**Required action**: Repeat only the lines below from the one containing "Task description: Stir" through the one containing "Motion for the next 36", inclusive, exactly as written.

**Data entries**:

══════════════════════════════

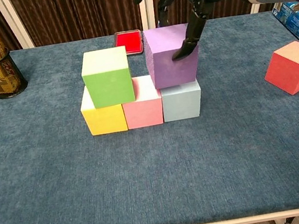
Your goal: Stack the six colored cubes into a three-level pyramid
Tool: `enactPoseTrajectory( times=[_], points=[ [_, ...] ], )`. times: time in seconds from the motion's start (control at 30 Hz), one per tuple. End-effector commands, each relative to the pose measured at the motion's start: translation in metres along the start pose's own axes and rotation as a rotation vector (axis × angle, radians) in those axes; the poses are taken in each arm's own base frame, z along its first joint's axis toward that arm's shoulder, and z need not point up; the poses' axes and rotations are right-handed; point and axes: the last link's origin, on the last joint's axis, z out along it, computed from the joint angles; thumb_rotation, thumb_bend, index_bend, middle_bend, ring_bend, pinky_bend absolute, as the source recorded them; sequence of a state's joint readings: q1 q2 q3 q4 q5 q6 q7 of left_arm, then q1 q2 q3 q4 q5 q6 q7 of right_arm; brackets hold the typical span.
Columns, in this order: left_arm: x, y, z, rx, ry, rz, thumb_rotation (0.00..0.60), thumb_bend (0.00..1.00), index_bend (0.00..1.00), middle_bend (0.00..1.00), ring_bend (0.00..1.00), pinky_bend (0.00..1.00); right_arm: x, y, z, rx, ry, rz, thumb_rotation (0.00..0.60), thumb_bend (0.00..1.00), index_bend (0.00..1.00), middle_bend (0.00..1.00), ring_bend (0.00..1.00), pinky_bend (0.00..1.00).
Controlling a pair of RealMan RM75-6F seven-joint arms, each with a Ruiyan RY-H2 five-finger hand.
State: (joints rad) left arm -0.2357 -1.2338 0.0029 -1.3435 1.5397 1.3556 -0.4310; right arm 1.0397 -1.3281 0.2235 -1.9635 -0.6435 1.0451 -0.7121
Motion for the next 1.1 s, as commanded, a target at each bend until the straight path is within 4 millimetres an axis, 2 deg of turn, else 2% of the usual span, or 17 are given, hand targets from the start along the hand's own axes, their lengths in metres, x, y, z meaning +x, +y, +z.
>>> enactPoseTrajectory(
  times=[0.03, 0.6, 1.1],
  points=[
    [0.000, 0.000, 0.001, -0.006, -0.002, -0.006, 0.600, 0.23, 0.09, 0.07, 0.00, 0.05, 0.002, -0.006, 0.002, 0.003, -0.002, -0.003, 0.600, 0.11, 0.00, 0.58, 0.04, 0.00],
    [0.001, -0.008, 0.002, -0.004, -0.018, -0.047, 0.600, 0.23, 0.09, 0.07, 0.00, 0.05, -0.005, -0.028, 0.017, -0.011, -0.016, -0.026, 0.600, 0.11, 0.00, 0.59, 0.04, 0.00],
    [-0.002, -0.014, -0.001, -0.002, -0.039, -0.069, 0.600, 0.23, 0.09, 0.07, 0.00, 0.05, -0.009, -0.038, 0.023, -0.035, -0.029, -0.047, 0.600, 0.11, 0.00, 0.59, 0.04, 0.00]
  ],
)
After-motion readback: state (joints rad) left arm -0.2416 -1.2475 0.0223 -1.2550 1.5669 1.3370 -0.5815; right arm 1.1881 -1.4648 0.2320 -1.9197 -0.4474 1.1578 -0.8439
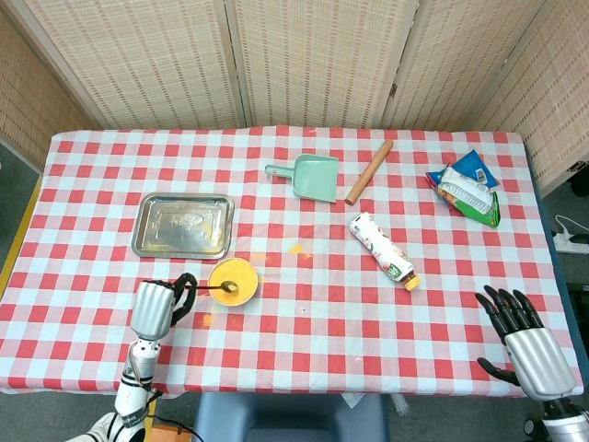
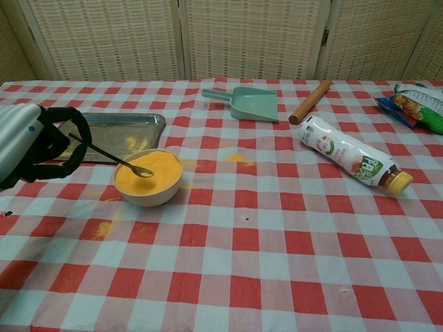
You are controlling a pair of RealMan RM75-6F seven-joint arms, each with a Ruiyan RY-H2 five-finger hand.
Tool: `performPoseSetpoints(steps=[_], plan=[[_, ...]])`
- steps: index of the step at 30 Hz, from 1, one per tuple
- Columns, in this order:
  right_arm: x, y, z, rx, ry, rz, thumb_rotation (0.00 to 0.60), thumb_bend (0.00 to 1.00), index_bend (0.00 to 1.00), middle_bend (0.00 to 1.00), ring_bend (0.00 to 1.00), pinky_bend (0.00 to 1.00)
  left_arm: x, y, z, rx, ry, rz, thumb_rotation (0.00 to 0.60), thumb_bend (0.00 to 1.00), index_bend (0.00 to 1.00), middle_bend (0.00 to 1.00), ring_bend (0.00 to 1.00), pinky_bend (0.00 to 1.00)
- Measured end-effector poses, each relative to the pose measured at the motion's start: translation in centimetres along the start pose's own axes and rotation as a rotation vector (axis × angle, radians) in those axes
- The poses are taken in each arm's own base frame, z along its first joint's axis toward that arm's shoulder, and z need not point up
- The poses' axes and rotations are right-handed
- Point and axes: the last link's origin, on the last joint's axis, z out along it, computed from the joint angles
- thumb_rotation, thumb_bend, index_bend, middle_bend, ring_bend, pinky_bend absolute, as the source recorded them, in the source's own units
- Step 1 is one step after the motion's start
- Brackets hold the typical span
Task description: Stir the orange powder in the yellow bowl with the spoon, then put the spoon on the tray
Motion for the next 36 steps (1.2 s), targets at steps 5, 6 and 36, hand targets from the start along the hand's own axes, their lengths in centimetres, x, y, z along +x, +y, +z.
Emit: performPoseSetpoints(steps=[5,6,36], plan=[[0.0,0.0,0.1,0.000,-0.001,0.001,0.600,0.04,0.00,0.00,0.00,0.00,0.8,0.8,0.6,0.009,-0.024,-0.043,0.600,0.50,0.82,1.00,1.00,1.00],[0.0,0.0,0.1,0.000,-0.001,0.002,0.600,0.04,0.00,0.00,0.00,0.00,1.1,1.0,0.7,0.006,-0.031,-0.037,0.600,0.50,0.82,1.00,1.00,1.00],[0.5,0.3,-0.1,-0.007,0.018,0.012,0.600,0.04,0.00,0.00,0.00,0.00,2.8,5.2,4.3,-0.064,-0.282,0.322,0.600,0.51,0.84,1.00,1.00,1.00]])
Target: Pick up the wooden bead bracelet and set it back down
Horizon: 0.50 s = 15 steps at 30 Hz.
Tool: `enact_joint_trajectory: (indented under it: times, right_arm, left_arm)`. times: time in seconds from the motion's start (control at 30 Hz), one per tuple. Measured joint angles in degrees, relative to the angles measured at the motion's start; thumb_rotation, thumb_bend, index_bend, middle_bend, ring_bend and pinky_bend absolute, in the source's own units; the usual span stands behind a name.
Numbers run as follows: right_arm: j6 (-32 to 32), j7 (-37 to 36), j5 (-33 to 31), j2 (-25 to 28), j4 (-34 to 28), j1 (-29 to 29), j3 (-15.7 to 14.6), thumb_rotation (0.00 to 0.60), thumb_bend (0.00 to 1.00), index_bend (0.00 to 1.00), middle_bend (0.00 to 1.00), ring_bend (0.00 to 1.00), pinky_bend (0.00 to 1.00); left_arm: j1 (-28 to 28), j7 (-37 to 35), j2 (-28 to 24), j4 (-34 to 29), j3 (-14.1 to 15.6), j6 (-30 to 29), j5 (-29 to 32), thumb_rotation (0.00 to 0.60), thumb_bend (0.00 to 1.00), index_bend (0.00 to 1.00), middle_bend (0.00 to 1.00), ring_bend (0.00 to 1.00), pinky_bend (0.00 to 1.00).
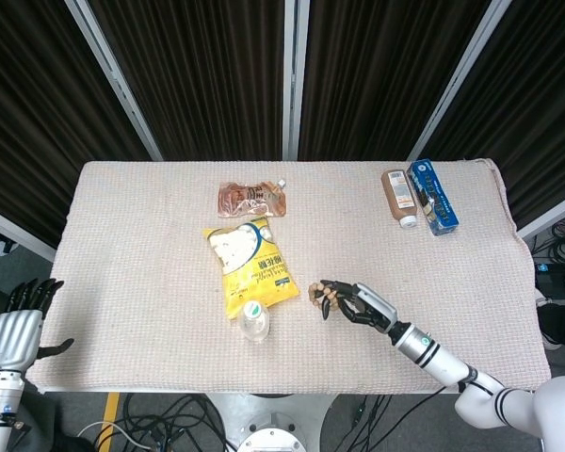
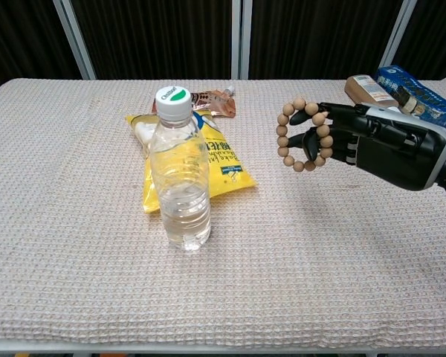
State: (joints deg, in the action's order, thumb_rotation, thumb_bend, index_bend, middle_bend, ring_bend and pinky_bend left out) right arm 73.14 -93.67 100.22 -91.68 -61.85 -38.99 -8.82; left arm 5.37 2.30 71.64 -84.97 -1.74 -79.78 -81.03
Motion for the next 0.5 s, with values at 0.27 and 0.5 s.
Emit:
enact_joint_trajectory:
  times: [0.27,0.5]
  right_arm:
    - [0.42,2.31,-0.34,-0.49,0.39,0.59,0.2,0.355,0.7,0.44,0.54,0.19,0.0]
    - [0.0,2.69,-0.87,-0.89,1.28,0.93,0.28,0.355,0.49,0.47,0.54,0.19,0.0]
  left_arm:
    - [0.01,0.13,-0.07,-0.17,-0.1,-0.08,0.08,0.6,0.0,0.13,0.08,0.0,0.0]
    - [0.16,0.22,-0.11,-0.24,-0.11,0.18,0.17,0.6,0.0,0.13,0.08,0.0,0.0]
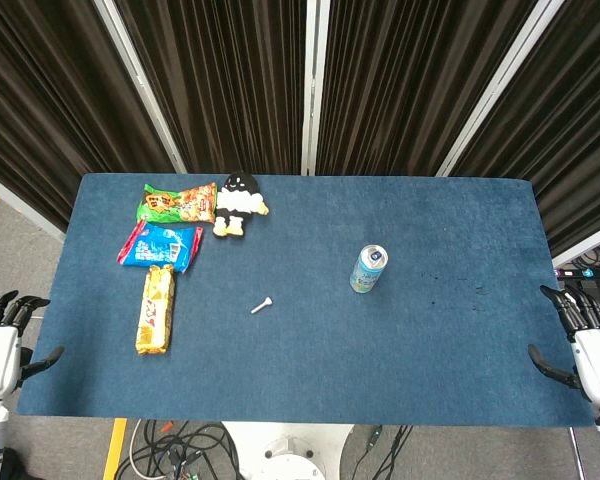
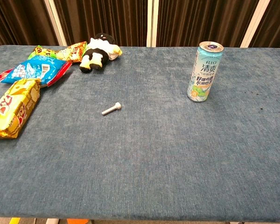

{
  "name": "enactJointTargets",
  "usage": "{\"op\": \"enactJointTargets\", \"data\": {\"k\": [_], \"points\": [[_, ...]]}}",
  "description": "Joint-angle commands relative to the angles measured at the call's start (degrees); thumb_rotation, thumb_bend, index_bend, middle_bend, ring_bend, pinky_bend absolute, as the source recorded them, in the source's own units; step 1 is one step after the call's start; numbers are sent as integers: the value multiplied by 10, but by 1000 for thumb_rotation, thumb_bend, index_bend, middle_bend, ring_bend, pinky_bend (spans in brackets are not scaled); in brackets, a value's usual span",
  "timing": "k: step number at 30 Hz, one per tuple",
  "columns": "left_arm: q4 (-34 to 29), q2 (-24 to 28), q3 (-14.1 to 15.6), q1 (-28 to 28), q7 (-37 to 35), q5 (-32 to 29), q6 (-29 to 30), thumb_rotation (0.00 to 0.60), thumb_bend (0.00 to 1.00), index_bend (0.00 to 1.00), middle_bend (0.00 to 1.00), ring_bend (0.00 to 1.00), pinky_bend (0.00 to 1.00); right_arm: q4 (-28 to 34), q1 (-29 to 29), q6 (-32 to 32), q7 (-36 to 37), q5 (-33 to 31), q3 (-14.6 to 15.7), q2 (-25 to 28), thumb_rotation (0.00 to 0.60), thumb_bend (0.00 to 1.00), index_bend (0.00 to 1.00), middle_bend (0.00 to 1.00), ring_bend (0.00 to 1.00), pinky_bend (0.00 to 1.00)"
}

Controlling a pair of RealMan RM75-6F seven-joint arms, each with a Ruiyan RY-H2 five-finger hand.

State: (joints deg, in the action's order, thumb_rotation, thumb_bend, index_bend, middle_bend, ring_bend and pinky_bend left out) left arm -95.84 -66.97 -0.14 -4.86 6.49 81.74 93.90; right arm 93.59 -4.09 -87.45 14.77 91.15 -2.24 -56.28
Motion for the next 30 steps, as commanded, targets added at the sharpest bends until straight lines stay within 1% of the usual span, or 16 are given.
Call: {"op": "enactJointTargets", "data": {"k": [1,11,17,20,23,26,30], "points": [[-3,2,0,4,0,4,-1,600,124,275,253,118,0,2,3,-4,-3,2,1,0,600,244,92,150,0,0],[-12,5,-4,16,6,15,-1,600,124,275,253,118,0,-1,7,-12,1,9,3,-3,600,244,92,150,0,0],[-29,13,-12,-12,19,50,-30,600,124,275,253,118,0,-4,11,-19,3,11,5,-3,600,244,92,150,0,0],[-46,17,-22,-46,19,69,-71,600,125,284,253,118,0,-5,13,-21,3,13,6,-4,600,244,92,150,0,0],[-61,12,-32,-81,27,76,-118,600,124,297,253,118,0,-6,14,-23,3,15,7,-4,600,244,92,150,0,0],[-77,-6,-45,-125,42,61,-185,600,124,314,253,118,0,-6,15,-25,3,16,7,-5,600,244,91,151,0,0],[-79,-50,-70,-189,88,4,-281,600,124,315,253,118,0,-5,16,-24,0,15,8,-4,600,244,92,150,0,0]]}}
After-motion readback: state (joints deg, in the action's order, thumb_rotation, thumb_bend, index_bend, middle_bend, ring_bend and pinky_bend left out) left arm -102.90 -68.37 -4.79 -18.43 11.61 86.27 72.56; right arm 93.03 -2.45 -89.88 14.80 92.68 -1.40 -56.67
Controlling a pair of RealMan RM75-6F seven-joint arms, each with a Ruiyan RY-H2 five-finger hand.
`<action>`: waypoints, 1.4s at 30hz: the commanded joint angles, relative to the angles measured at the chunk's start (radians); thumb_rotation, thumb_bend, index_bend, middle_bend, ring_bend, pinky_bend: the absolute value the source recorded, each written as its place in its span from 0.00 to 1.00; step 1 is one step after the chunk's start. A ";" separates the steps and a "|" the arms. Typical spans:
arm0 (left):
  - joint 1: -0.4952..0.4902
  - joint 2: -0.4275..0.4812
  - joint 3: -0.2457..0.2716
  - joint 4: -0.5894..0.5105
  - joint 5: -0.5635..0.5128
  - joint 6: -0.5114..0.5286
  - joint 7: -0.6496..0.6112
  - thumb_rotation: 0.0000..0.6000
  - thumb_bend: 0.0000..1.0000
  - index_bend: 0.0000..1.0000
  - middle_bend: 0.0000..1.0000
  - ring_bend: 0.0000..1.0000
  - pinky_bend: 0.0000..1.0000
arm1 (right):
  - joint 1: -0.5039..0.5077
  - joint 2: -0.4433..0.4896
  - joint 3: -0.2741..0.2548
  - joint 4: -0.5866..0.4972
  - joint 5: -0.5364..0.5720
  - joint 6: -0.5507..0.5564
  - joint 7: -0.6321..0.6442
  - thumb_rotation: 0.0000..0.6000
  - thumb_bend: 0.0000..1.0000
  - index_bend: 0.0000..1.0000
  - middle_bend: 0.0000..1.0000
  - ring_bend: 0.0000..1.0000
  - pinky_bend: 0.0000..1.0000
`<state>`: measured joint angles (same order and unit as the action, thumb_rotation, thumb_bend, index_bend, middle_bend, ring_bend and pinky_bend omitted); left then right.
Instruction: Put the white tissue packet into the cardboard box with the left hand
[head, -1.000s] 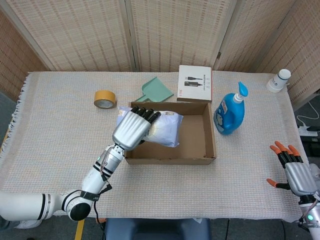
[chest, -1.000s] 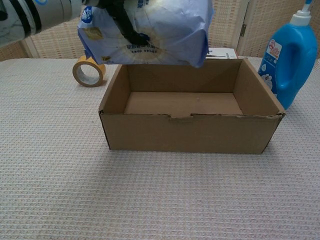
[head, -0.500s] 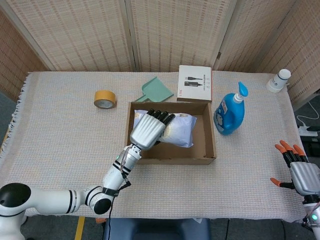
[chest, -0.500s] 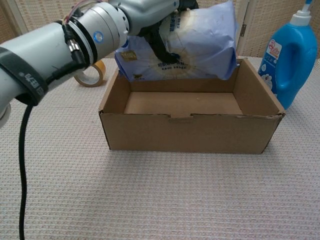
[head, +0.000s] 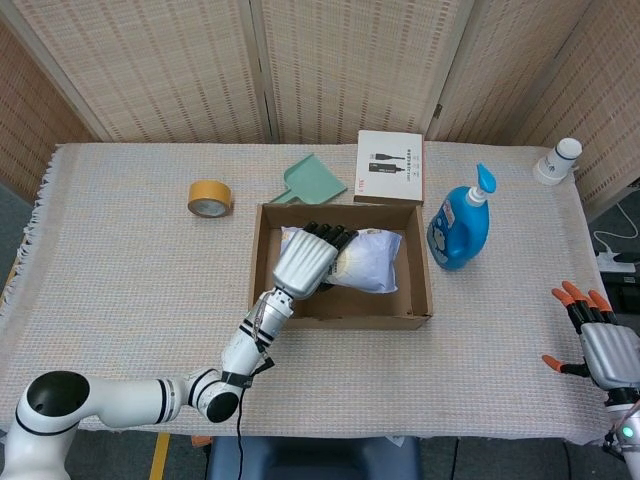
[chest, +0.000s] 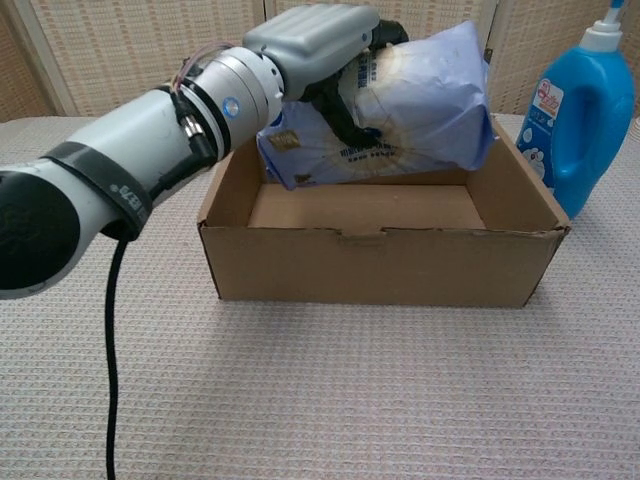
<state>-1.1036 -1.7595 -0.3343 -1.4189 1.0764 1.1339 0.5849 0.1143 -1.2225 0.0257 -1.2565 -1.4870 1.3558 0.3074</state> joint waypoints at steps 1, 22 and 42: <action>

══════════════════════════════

**Answer to this problem**:
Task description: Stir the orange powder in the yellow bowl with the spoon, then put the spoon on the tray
Motion for the next 36 steps (1.2 s), targets at steps 5, 6 and 36, hand targets from the start along the hand's own axes, their lengths in centimetres, x, y, z along +x, +y, +z.

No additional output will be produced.